Llamar a dios a cobro revertido
El baile del diablo
Javier Sánchez Menéndez
Renacimiento
76 páginas | 14,90 euros
Hoy he llamado a dios/ a cobro revertido./ A los 50 se confrontan los recuerdos de la vida:/ vacilación, inseguridad,/ misterio acomodado.” Escribe Javier Sánchez Menéndez (Puerto Real, 1964) en el poema “Balance” de El baile del diablo, libro que ha ido fraguando en los últimos trece años. Con medida intención, el volumen se inicia con un clarificador poema atrio y prosigue en tres apartados: “Las cartas por jugar”, “Las obras terrenales”, “La verdad de las cosas”. Ya en ese poema preliminar, y que da título al libro, se señalan caminos por los que va a transitar el lector: las máscaras, las falsas apariencias, los comportamientos sociales a los que nos vemos obligados. Y las sombras de Platón. Y la soledad. Mas, igualmente, conviven en el mismo tiempo y espacio, compartiéndolos y compartiéndose, el amor, la música del alma, la luz. Aunque nos quedaremos sin saber si el divino receptor de la llamada a cobro revertido aceptó abonarla.
En este danzad, danzad, malditos, la música parece provenir del silencio a cuantas preguntas formulamos en la infancia y se quedan bailando —sin pareja— a lo largo de la vida. Es esclarecedor el poema “Vida” (“Esto es vivir, lo noto/ en su mentira”) y emocionante la confesión a la madre, la súplica de su perdón tras reconocer la connivencia y hasta convivencia con Luzbel, el rastro de vergüenza que esta relación ha dejado y que se encarna en soledad: “Madre, me debe perdonar porque he pecado./ Compartí con Luzbel algunas horas/ y su influencia dejó grandes recuerdos”. Y la sensación de que, a partir de ahí, la vida ya será un juego de cartas, pero marcadas y con la partida perdida de antemano. Y sobre todo, la desazonadora conciencia de la imposibilidad de plantarse.
Autor de una considerable obra, recogida en las antologías Faltan palabras en el diccionario: Poemas escogidos 1983-2011 y Por complacer a mis superiores, Javier Sánchez Menéndez sabe signar el territorio poético que le es afín, decantados ya los resortes de su lenguaje (de María Zambrano a Nicanor Parra pasando por la generación del 50, hay un vasto horizonte) y utiliza y saca rentabilidad a su propio desconcierto, a la ironía, a la vuelta de tuerca final en el poema.

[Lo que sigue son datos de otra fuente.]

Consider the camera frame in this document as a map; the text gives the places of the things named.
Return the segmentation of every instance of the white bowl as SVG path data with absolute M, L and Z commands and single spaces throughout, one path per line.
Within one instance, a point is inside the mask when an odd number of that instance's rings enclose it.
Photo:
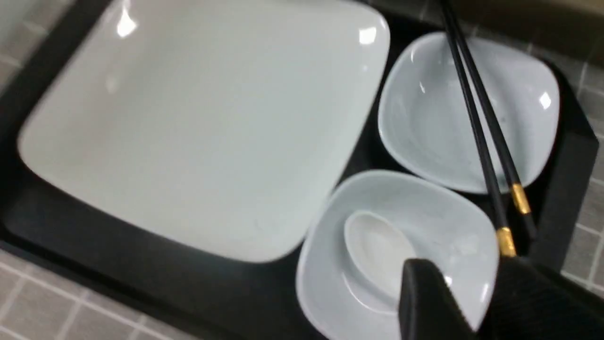
M 32 112 L 38 176 L 223 257 L 295 249 L 367 119 L 390 32 L 352 1 L 114 0 Z
M 416 251 L 405 234 L 370 211 L 356 211 L 344 223 L 344 242 L 359 272 L 390 298 L 400 298 L 403 265 Z
M 462 196 L 412 175 L 368 171 L 343 182 L 310 228 L 296 289 L 308 320 L 332 340 L 397 340 L 397 301 L 366 282 L 350 261 L 344 223 L 371 211 L 401 230 L 417 257 L 443 272 L 470 326 L 489 306 L 499 261 L 493 225 Z
M 479 38 L 468 39 L 468 44 L 527 186 L 543 170 L 556 137 L 560 106 L 556 78 L 541 61 L 513 48 Z M 507 191 L 473 85 L 472 91 L 495 172 L 502 191 Z M 388 152 L 410 171 L 458 191 L 487 192 L 444 33 L 419 38 L 399 56 L 384 85 L 378 127 Z

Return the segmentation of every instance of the square plate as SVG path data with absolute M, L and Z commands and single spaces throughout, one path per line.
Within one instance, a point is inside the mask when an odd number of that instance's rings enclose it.
M 25 164 L 128 223 L 261 263 L 298 245 L 390 44 L 354 2 L 114 1 L 29 117 Z

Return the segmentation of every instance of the chopsticks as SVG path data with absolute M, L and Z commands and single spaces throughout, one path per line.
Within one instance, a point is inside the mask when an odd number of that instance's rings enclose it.
M 503 199 L 501 198 L 501 191 L 497 182 L 497 176 L 495 175 L 495 170 L 493 168 L 486 138 L 480 123 L 480 117 L 476 109 L 476 104 L 474 104 L 474 97 L 472 96 L 470 84 L 467 80 L 463 62 L 461 61 L 461 56 L 457 45 L 458 42 L 460 43 L 460 48 L 464 54 L 464 57 L 466 58 L 466 64 L 470 69 L 470 75 L 472 76 L 472 80 L 477 89 L 478 97 L 481 105 L 483 106 L 484 115 L 486 116 L 489 129 L 493 135 L 493 142 L 500 156 L 501 164 L 506 174 L 506 180 L 510 185 L 510 191 L 512 191 L 512 196 L 514 197 L 515 205 L 524 216 L 525 221 L 529 220 L 525 226 L 531 239 L 534 239 L 536 235 L 535 224 L 532 220 L 532 216 L 530 215 L 530 208 L 524 194 L 524 190 L 520 185 L 520 181 L 518 180 L 518 172 L 514 167 L 512 156 L 510 155 L 505 138 L 503 137 L 503 133 L 501 132 L 501 128 L 499 127 L 495 113 L 490 105 L 484 85 L 482 84 L 480 76 L 478 75 L 476 65 L 474 64 L 474 61 L 472 60 L 470 52 L 467 48 L 465 38 L 461 34 L 459 24 L 455 19 L 448 0 L 441 0 L 441 5 L 443 9 L 447 40 L 449 42 L 449 47 L 451 48 L 453 60 L 455 62 L 455 70 L 457 71 L 457 76 L 459 77 L 461 83 L 461 89 L 466 102 L 470 123 L 472 124 L 472 132 L 478 148 L 478 155 L 480 157 L 480 163 L 483 169 L 487 191 L 491 197 L 493 208 L 495 210 L 495 227 L 497 228 L 496 234 L 499 242 L 500 253 L 507 257 L 515 257 L 516 247 L 512 238 L 512 231 L 510 230 L 507 222 L 506 210 L 503 205 Z
M 453 8 L 451 7 L 448 0 L 441 0 L 440 3 L 443 10 L 445 28 L 449 38 L 449 45 L 452 51 L 454 49 L 458 55 L 459 53 L 457 46 L 459 46 L 459 50 L 461 50 L 461 53 L 464 57 L 468 72 L 470 73 L 472 82 L 474 83 L 474 87 L 478 94 L 478 100 L 480 101 L 480 105 L 482 106 L 484 117 L 486 119 L 489 130 L 491 131 L 493 143 L 500 158 L 501 166 L 503 168 L 508 187 L 510 188 L 510 193 L 512 195 L 514 205 L 522 219 L 524 231 L 526 232 L 529 240 L 532 241 L 537 236 L 537 228 L 535 226 L 535 221 L 533 219 L 529 201 L 524 192 L 524 188 L 522 187 L 522 184 L 520 182 L 518 171 L 516 170 L 516 166 L 514 165 L 510 150 L 507 147 L 506 139 L 503 136 L 503 132 L 501 131 L 501 127 L 495 115 L 495 111 L 493 110 L 493 106 L 487 95 L 487 91 L 480 78 L 480 74 L 478 73 L 478 69 L 476 68 L 476 64 L 474 62 L 472 54 L 468 49 L 466 39 L 461 31 Z M 462 67 L 463 70 L 463 64 L 460 60 L 458 61 L 459 65 Z

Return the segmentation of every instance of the spoon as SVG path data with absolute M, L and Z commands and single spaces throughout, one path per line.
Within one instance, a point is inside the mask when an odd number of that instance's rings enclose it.
M 356 211 L 344 223 L 346 249 L 359 272 L 382 293 L 398 300 L 403 264 L 416 257 L 402 231 L 369 211 Z

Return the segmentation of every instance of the tiled countertop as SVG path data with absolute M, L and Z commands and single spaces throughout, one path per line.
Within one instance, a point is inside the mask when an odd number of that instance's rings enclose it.
M 70 0 L 39 0 L 6 44 L 0 46 L 0 92 L 68 8 Z M 429 1 L 401 8 L 424 21 L 438 20 Z M 604 70 L 509 39 L 478 26 L 473 35 L 519 48 L 556 64 L 575 87 L 599 140 L 604 140 Z M 604 298 L 604 148 L 562 274 Z M 33 264 L 0 252 L 0 340 L 194 339 L 140 312 L 98 295 Z

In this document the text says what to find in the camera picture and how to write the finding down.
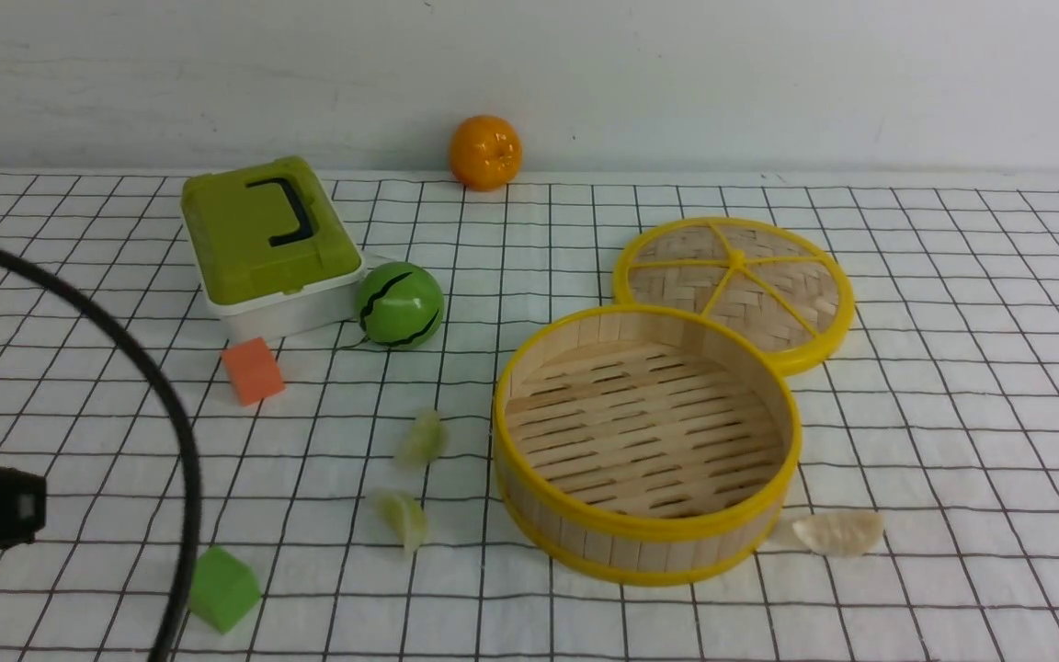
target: toy watermelon
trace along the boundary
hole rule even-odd
[[[358,326],[372,342],[395,351],[425,343],[444,322],[444,290],[428,271],[407,262],[383,264],[362,280]]]

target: black handle
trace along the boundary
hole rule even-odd
[[[293,207],[293,215],[297,217],[297,230],[289,232],[289,234],[277,234],[275,237],[268,237],[269,246],[272,248],[285,247],[287,244],[303,241],[312,237],[312,219],[308,215],[308,210],[305,209],[302,196],[297,192],[297,187],[291,181],[284,177],[272,177],[270,179],[253,181],[253,183],[248,184],[248,189],[268,184],[277,184],[281,186],[282,192],[285,193],[285,198],[289,200],[289,205]]]

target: bamboo steamer
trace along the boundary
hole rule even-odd
[[[497,384],[505,508],[554,558],[665,586],[731,569],[777,520],[800,452],[791,391],[738,332],[613,305],[539,330]]]
[[[738,332],[782,374],[832,355],[856,316],[852,285],[797,234],[740,218],[690,218],[645,232],[612,275],[615,303],[688,310]]]

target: black wire
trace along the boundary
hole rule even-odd
[[[182,537],[178,548],[178,562],[174,567],[174,579],[169,587],[169,595],[165,601],[163,621],[155,637],[155,644],[149,649],[149,662],[164,662],[169,658],[174,640],[185,619],[185,608],[191,594],[191,578],[194,575],[195,557],[199,554],[199,531],[202,525],[202,475],[199,470],[199,448],[194,443],[194,432],[191,430],[191,418],[182,407],[182,401],[174,393],[174,387],[158,365],[143,351],[142,345],[129,335],[113,316],[105,312],[92,299],[72,285],[47,272],[20,256],[13,255],[0,248],[0,268],[7,269],[14,275],[21,275],[26,281],[47,289],[56,297],[64,299],[80,315],[101,328],[116,343],[119,351],[133,361],[136,369],[149,382],[158,399],[168,415],[174,435],[178,437],[178,455],[182,461],[182,482],[184,482],[184,505],[182,505]]]

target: orange cube
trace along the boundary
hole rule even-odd
[[[285,390],[281,366],[276,364],[276,357],[272,356],[264,338],[227,347],[222,353],[222,361],[228,380],[231,380],[235,391],[235,398],[239,399],[241,407],[253,406]]]

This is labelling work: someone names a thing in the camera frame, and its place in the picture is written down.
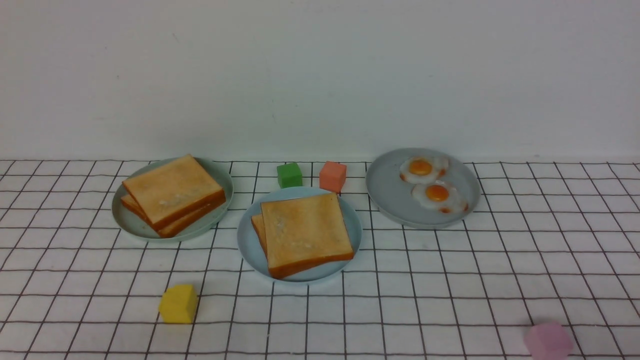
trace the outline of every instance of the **green cube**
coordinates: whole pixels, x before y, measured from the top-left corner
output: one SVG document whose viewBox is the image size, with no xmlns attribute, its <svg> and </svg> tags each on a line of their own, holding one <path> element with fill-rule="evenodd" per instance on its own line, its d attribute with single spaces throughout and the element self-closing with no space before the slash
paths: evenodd
<svg viewBox="0 0 640 360">
<path fill-rule="evenodd" d="M 302 186 L 302 171 L 297 163 L 288 163 L 278 167 L 278 184 L 283 189 Z"/>
</svg>

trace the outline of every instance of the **toy block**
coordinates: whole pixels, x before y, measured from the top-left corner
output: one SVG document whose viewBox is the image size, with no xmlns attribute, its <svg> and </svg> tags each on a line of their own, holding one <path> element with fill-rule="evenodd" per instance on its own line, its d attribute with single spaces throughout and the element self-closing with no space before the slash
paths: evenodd
<svg viewBox="0 0 640 360">
<path fill-rule="evenodd" d="M 198 295 L 190 284 L 169 288 L 158 306 L 165 323 L 193 323 L 198 306 Z"/>
<path fill-rule="evenodd" d="M 320 170 L 320 188 L 340 193 L 347 179 L 347 165 L 327 161 Z"/>
<path fill-rule="evenodd" d="M 524 343 L 534 360 L 562 360 L 573 350 L 571 337 L 557 322 L 535 325 L 525 336 Z"/>
<path fill-rule="evenodd" d="M 280 165 L 278 168 L 278 184 L 281 188 L 302 186 L 302 171 L 297 163 Z"/>
</svg>

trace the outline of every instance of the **yellow cube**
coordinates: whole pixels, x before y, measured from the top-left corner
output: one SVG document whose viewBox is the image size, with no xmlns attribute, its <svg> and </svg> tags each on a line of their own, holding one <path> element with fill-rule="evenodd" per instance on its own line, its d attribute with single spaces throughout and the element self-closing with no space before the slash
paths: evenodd
<svg viewBox="0 0 640 360">
<path fill-rule="evenodd" d="M 193 323 L 198 306 L 198 295 L 190 284 L 180 284 L 168 289 L 158 311 L 165 323 Z"/>
</svg>

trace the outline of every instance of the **orange cube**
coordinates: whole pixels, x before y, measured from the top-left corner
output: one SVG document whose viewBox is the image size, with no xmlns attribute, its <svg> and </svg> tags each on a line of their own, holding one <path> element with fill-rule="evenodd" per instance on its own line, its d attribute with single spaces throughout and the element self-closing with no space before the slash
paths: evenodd
<svg viewBox="0 0 640 360">
<path fill-rule="evenodd" d="M 320 170 L 320 188 L 340 193 L 347 179 L 347 166 L 327 161 Z"/>
</svg>

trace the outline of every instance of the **toasted bread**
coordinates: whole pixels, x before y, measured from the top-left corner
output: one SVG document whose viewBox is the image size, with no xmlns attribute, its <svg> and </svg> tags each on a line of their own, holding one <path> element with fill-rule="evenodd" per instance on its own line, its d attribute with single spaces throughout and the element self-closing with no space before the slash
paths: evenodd
<svg viewBox="0 0 640 360">
<path fill-rule="evenodd" d="M 131 195 L 127 194 L 120 198 L 120 202 L 122 206 L 127 208 L 132 213 L 136 214 L 142 221 L 149 224 L 149 219 L 145 215 L 145 213 L 140 208 L 140 205 L 131 197 Z M 170 223 L 169 225 L 163 227 L 160 230 L 156 230 L 156 233 L 160 235 L 161 238 L 173 238 L 178 235 L 182 230 L 185 230 L 189 225 L 198 221 L 204 215 L 208 214 L 210 211 L 213 211 L 217 206 L 214 204 L 206 204 L 200 209 L 196 209 L 187 215 L 179 218 L 178 220 Z"/>
<path fill-rule="evenodd" d="M 264 255 L 267 256 L 267 236 L 264 233 L 264 219 L 262 218 L 262 214 L 252 216 L 251 225 L 253 225 L 253 230 L 255 230 L 255 233 L 258 235 L 260 247 L 262 247 Z"/>
<path fill-rule="evenodd" d="M 227 201 L 225 191 L 191 155 L 183 156 L 122 182 L 153 230 L 192 211 Z"/>
<path fill-rule="evenodd" d="M 275 279 L 331 261 L 353 259 L 335 193 L 263 202 L 261 207 L 269 273 Z"/>
</svg>

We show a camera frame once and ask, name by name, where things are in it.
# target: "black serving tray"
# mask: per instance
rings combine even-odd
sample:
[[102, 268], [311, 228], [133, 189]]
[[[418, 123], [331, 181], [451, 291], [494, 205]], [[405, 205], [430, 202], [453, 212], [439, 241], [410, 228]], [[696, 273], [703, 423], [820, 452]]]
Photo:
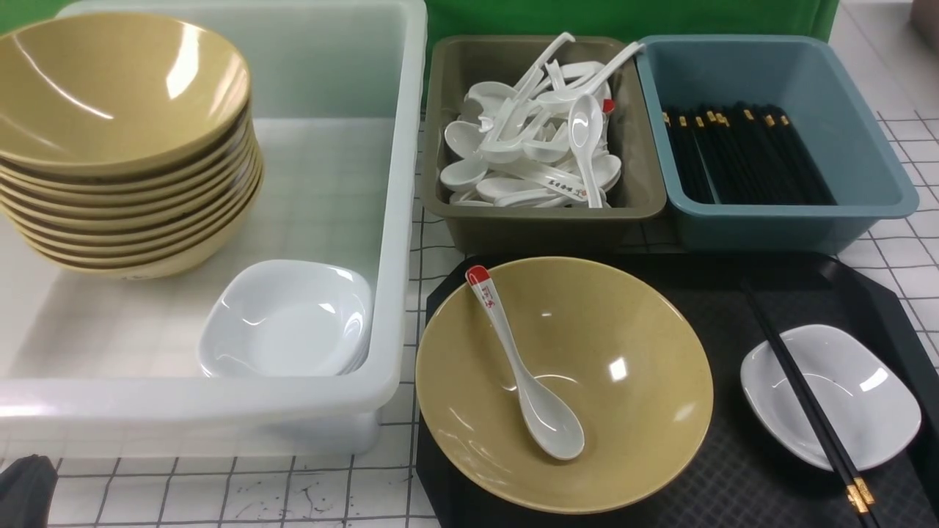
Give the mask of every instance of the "black serving tray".
[[[714, 415], [699, 453], [655, 495], [619, 510], [564, 516], [513, 505], [470, 482], [443, 455], [421, 418], [417, 473], [442, 528], [855, 528], [844, 487], [787, 451], [744, 398], [740, 364], [763, 341], [739, 291], [753, 280], [781, 331], [811, 323], [854, 335], [916, 394], [923, 425], [910, 446], [864, 475], [886, 526], [939, 526], [939, 377], [893, 292], [827, 256], [581, 256], [632, 273], [669, 299], [698, 333], [715, 384]], [[430, 319], [465, 270], [520, 256], [464, 261], [427, 300]]]

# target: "stack of bowls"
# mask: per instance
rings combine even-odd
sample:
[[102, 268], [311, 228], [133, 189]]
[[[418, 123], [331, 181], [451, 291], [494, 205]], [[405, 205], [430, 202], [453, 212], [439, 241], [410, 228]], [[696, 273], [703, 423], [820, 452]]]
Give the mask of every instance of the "stack of bowls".
[[57, 265], [125, 279], [194, 268], [264, 177], [250, 75], [218, 34], [95, 13], [0, 37], [0, 207]]

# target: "bowl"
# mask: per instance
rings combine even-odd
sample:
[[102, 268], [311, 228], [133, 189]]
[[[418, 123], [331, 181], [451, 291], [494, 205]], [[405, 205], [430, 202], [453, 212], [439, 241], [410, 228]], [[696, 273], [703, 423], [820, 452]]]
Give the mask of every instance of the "bowl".
[[[254, 165], [262, 163], [260, 150], [254, 152], [253, 163]], [[63, 227], [61, 225], [53, 225], [39, 218], [30, 216], [29, 213], [23, 213], [19, 210], [7, 207], [2, 199], [0, 199], [0, 210], [7, 214], [15, 226], [27, 227], [30, 232], [35, 231], [47, 238], [51, 237], [54, 240], [63, 241], [65, 243], [103, 247], [153, 241], [158, 238], [173, 237], [189, 226], [195, 224], [203, 225], [204, 222], [210, 222], [211, 219], [222, 214], [226, 204], [232, 203], [233, 200], [238, 199], [239, 196], [246, 192], [247, 186], [251, 181], [250, 175], [253, 172], [258, 172], [257, 168], [246, 171], [222, 196], [206, 207], [185, 215], [182, 218], [143, 229], [120, 229], [118, 227], [114, 231], [87, 231]]]
[[108, 247], [107, 249], [117, 249], [119, 251], [105, 253], [104, 255], [93, 252], [89, 253], [86, 248], [81, 246], [76, 249], [64, 249], [61, 248], [58, 243], [49, 243], [34, 236], [33, 233], [28, 231], [28, 228], [17, 227], [20, 229], [20, 232], [24, 234], [27, 244], [41, 254], [54, 258], [56, 261], [68, 262], [75, 266], [91, 266], [96, 268], [134, 266], [179, 253], [209, 238], [213, 233], [221, 230], [242, 213], [244, 205], [251, 199], [254, 195], [254, 190], [257, 189], [259, 185], [260, 180], [257, 174], [251, 174], [251, 183], [238, 200], [226, 206], [222, 214], [211, 217], [211, 222], [192, 225], [181, 231], [181, 233], [187, 236], [172, 236], [132, 245]]
[[61, 227], [82, 229], [92, 232], [114, 232], [126, 229], [145, 229], [154, 225], [172, 222], [184, 218], [187, 215], [204, 210], [206, 206], [221, 199], [225, 194], [233, 189], [239, 179], [248, 174], [250, 168], [250, 157], [241, 160], [241, 165], [226, 167], [223, 174], [213, 180], [211, 187], [202, 194], [193, 199], [174, 205], [173, 207], [137, 214], [132, 216], [120, 216], [115, 218], [87, 218], [76, 214], [68, 215], [59, 210], [58, 206], [49, 208], [40, 208], [27, 202], [22, 196], [17, 196], [14, 190], [8, 186], [0, 188], [0, 204], [9, 211], [27, 215], [31, 218], [39, 219], [45, 223], [51, 224], [53, 230]]
[[[915, 437], [922, 421], [919, 403], [860, 341], [823, 324], [800, 326], [781, 336], [858, 470], [890, 460]], [[747, 355], [740, 381], [750, 407], [786, 449], [831, 471], [768, 343]]]
[[0, 157], [60, 176], [126, 177], [184, 160], [231, 128], [250, 75], [222, 36], [102, 12], [0, 37]]
[[68, 263], [67, 261], [44, 255], [42, 253], [40, 254], [51, 260], [56, 266], [65, 270], [127, 281], [157, 279], [187, 272], [197, 268], [203, 262], [208, 260], [209, 257], [215, 255], [225, 246], [226, 243], [232, 239], [232, 237], [238, 234], [241, 226], [244, 224], [245, 220], [248, 219], [248, 212], [251, 210], [251, 205], [257, 199], [257, 195], [260, 193], [260, 186], [264, 181], [264, 165], [262, 163], [258, 163], [256, 170], [259, 171], [257, 176], [257, 188], [254, 190], [254, 193], [248, 199], [248, 203], [245, 204], [241, 212], [218, 232], [197, 243], [195, 246], [175, 255], [155, 260], [153, 262], [147, 262], [145, 264], [123, 268], [114, 268], [75, 266]]
[[356, 272], [300, 260], [259, 262], [212, 307], [199, 364], [209, 377], [335, 376], [358, 366], [371, 317], [372, 289]]
[[430, 319], [416, 390], [440, 449], [467, 478], [527, 508], [588, 514], [632, 504], [698, 452], [714, 407], [707, 356], [661, 294], [565, 257], [490, 271], [529, 371], [577, 414], [583, 453], [545, 454], [522, 420], [498, 338], [467, 285]]
[[170, 172], [143, 179], [121, 180], [101, 183], [100, 179], [89, 179], [87, 183], [60, 181], [43, 177], [39, 173], [24, 172], [23, 169], [0, 161], [0, 179], [22, 186], [26, 190], [52, 200], [84, 206], [124, 206], [146, 203], [151, 200], [181, 194], [204, 180], [218, 174], [230, 165], [250, 144], [256, 143], [250, 119], [238, 125], [230, 137], [208, 155], [190, 161]]

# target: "black object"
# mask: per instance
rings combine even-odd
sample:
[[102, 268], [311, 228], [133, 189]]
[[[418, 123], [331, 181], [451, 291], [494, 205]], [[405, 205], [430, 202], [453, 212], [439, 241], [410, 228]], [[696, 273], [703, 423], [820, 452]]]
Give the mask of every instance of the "black object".
[[779, 365], [786, 374], [786, 378], [789, 380], [795, 392], [796, 399], [799, 400], [799, 405], [802, 407], [802, 411], [805, 413], [808, 423], [815, 433], [815, 437], [818, 438], [819, 444], [822, 446], [822, 450], [828, 458], [832, 469], [841, 479], [841, 483], [845, 487], [848, 503], [851, 505], [851, 508], [857, 512], [857, 517], [861, 521], [862, 526], [867, 528], [881, 528], [881, 523], [877, 515], [879, 506], [876, 504], [873, 494], [868, 488], [864, 478], [861, 476], [861, 473], [851, 461], [851, 457], [844, 448], [844, 444], [841, 443], [838, 433], [835, 432], [835, 428], [832, 427], [831, 422], [828, 421], [828, 416], [825, 415], [822, 404], [819, 403], [815, 394], [812, 393], [805, 376], [803, 376], [802, 371], [799, 370], [799, 366], [795, 362], [795, 358], [793, 358], [792, 354], [789, 352], [789, 348], [786, 347], [786, 343], [779, 335], [779, 331], [776, 329], [773, 321], [763, 311], [760, 302], [757, 300], [756, 293], [753, 292], [753, 288], [750, 287], [750, 283], [747, 279], [744, 279], [741, 284], [741, 289], [744, 291], [744, 295], [747, 296], [747, 302], [753, 309], [753, 315], [757, 322], [760, 323], [760, 328], [763, 331], [763, 335], [766, 336], [766, 341], [770, 344], [770, 348], [776, 355]]
[[[849, 332], [913, 391], [923, 424], [907, 449], [864, 473], [891, 526], [939, 527], [939, 378], [896, 295], [827, 256], [584, 256], [630, 272], [660, 291], [687, 318], [704, 346], [715, 382], [711, 425], [699, 453], [672, 483], [625, 508], [563, 516], [510, 504], [472, 484], [420, 423], [417, 473], [443, 528], [856, 528], [844, 487], [832, 473], [796, 458], [747, 404], [743, 357], [763, 341], [739, 285], [759, 280], [762, 305], [780, 329], [811, 323]], [[430, 318], [475, 264], [463, 262], [427, 300]]]
[[0, 474], [0, 528], [44, 528], [58, 474], [47, 457], [20, 458]]

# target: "blue plastic tray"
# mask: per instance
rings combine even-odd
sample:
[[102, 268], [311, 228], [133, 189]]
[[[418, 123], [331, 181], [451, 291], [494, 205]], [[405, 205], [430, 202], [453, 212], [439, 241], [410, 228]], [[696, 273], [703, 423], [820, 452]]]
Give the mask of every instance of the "blue plastic tray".
[[[836, 254], [878, 220], [913, 214], [916, 189], [825, 43], [784, 36], [643, 39], [639, 79], [682, 245], [691, 251]], [[836, 206], [701, 204], [682, 191], [663, 106], [776, 104], [798, 128]]]

Cuando lo trascendente asoma las orejas, el poeta pasea la palabra por registros cotidianos, llama al orden al lenguaje, lo depura en un cedazo de perplejidad, de desengaño, y esboza una media sonrisa burlona y recuerda a todos, y a sí mismo el primero, que las monedas tienen dos caras. Mas, que pueden caer de canto. O rodar, rodar hacia algo muy presente en este libro: el abismo. Quizás, con el misterioso favor del verso, deslizarse también hacia la luz.
Este paseo por el amor y la muerte a lo largo de los años —desde la inocencia y sus interrogaciones abiertas, al descreimiento y sus interrogaciones clausuradas—, es un doble ajuste de cuentas: con la palabra como testigo, y con su eco, deformado en la caverna, como juez. Es un baile catártico en el que ya no vale máscara ni antifaz. Es la mirada al espejo retrovisor mientras pisamos con fuerza, con más fuerza, el acelerador de una vida que apenas si controlamos y que nos lanza adelante. Y entonces, de pronto, somos conscientes del ahora, de existir únicamente hoy, en el fugaz presente. Tal vez por eso, porque la prueba de vivir es su propia falacia, el poeta, tras reconocer que el diablo envidia de los hombres su mortalidad, pone punto final con este verso: “También vivir precisa de epitafio”.